In the opinion of the Hague forum, the Cairo plan can still be made to work if funds can be made to go further. Topping the list of suggested money-savers are the cheap and the nasty (described by neo-Malthusians as the cost-effective): women's sterilisation and long-acting provider-dependent contraceptives like Depo-Provera and Norplant.
In the five years since Cairo, largely because of budgetary constraints, real reproductive choices have failed to reach women of more populous countries, especially the poor in rural regions. Despite the softening of China's one-child policy due to its vast adverse social repercussions, population control incentives still operate. In India, women are coerced to trade their right to reproduce for development rights, even though every day women die in the country's sterilisation camps for the poor.
In Nigeria, women's childbirth-related deaths have soared to 3% of all deaths in recent years because development funds have evaporated under international sanctions and domestic recession. Throughout Asia and Africa, the AIDS pandemic exerts its own population control, with massive death tolls in HIV-infected communities for whom anti-HIV drugs are not affordable.

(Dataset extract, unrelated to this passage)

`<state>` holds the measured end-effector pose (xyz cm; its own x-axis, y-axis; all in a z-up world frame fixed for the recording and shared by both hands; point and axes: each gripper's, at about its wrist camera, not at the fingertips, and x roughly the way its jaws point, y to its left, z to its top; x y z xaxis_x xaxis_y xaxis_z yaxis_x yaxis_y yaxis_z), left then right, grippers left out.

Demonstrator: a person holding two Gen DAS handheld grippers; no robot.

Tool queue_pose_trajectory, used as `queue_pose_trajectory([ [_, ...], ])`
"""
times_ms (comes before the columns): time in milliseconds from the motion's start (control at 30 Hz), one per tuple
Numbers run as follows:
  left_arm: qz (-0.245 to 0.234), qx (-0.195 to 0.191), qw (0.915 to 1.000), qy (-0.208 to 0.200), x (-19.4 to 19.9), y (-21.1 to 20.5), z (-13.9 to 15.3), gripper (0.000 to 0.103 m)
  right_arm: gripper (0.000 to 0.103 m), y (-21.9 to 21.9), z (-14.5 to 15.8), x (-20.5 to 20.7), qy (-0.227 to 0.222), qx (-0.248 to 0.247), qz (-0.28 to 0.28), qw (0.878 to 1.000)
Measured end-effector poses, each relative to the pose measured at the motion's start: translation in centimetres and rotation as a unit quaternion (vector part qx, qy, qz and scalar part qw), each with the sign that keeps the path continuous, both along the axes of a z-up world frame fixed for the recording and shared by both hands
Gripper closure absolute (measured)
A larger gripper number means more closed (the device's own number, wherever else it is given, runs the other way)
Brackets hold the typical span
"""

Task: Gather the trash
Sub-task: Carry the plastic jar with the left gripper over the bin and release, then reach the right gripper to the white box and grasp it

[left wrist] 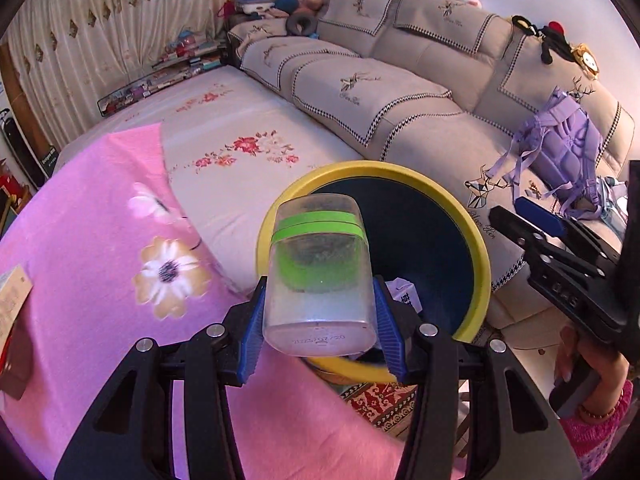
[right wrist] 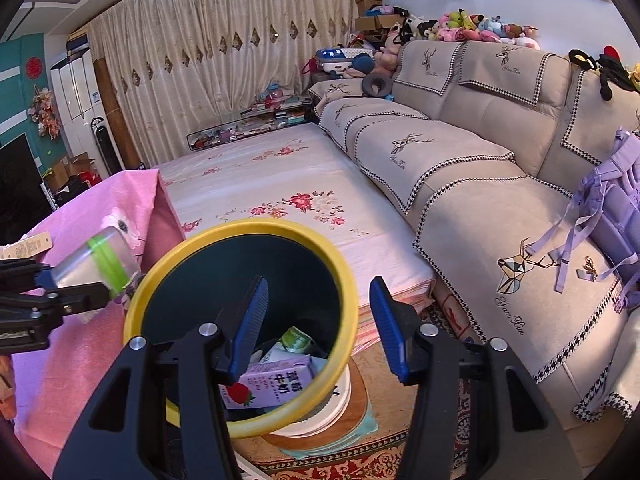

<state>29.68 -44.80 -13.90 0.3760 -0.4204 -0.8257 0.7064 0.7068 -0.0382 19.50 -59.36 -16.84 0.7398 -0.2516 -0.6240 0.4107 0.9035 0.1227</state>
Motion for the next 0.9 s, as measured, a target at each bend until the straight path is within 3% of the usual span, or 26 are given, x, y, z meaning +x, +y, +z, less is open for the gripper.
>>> queue_pose_trajectory([
  [233,0.009,0.013,0.9995,0.027,2.1,-3.0,-2.7,0.053,0.052,-1.2,-0.9,-0.2,0.007,0.006,-0.009,1.000],
  [433,0.017,-0.015,0.9997,0.007,0.9,-0.8,-0.9,0.029,0.051,-1.3,-1.5,-0.1,0.013,0.010,-0.009,1.000],
  [633,0.053,-0.091,0.9930,-0.053,-2.2,5.9,4.0,0.010,0.048,0.1,-1.2,0.1,0.012,0.009,0.005,1.000],
  [800,0.114,-0.129,0.9801,-0.100,-3.9,14.0,6.7,0.005,0.047,2.4,-0.5,0.9,0.011,-0.001,0.028,1.000],
  [900,0.166,-0.131,0.9696,-0.124,-4.4,19.6,7.4,0.005,0.047,4.1,0.2,1.4,0.011,-0.010,0.041,0.999],
])
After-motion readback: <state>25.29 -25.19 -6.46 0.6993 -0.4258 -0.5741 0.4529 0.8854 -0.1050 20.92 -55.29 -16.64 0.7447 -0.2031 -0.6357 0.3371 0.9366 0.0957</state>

In many developing countries the Cairo Consensus — code name for population control — translates to castration, and the accompanying risk of death or serious injury, or a life without access to water, sanitation or electricity.
The impact on women of the population policy which underpinned the Cairo Consensus parallels the obnoxious campaigns hailing the sterilisation of native and African-Americans in the US as the surgical solution to racism and civil turbulence.
Taken to its extremes by Adolf Hitler's regime in World War II Europe, racial cleansing prompted a vow from global authorities, and indeed a Universal Human Rights Convention, to prevent any more such crimes against humanity. If the conclusion at the Hague gathering is adopted by the UNCPD, that vow will appear short-lived.
In many ways, the Cairo Consensus takes into account that women given proper access to education, health care and social opportunity will have fewer children. But, as reports at the Hague forum confirmed, funding continues to be disproportionately allocated to reproductive health rather than education.
UNFPA has earmarked October 12 as a day to observe the global population reaching 6 billion. According to UNFPA gospel, whether the world population goes to 8, 10 or 12 billion will depend largely on policy decisions and individual actions in the next decade.
The UNCPD must now prove whether the Cairo Consensus was anything more than rhetoric to justify the extermination of the world's poor. Already the huge budgetary shortfall, together with the broken commitment to female literacy, are ample reasons for modifying the 1994 plan of action.
As an obvious alternative, the application of UNFPA's funds to universal literacy programs would honour the Cairo commitment to women's empowerment, and at the same time slow population growth without dehumanising programs which violate human reproductive rights, overwhelmingly those of indigenous, rural and poor women in underdeveloped countries. After all, the "global emergency" is the frank injustice of female illiteracy, not, as neo-Malthusians would have it, some population time-bomb.
[Dr Lynette Dumble is coordinator of the Global Sisterhood Network and a senior research fellow in the History and Philosophy of Science department at the University of Melbourne.]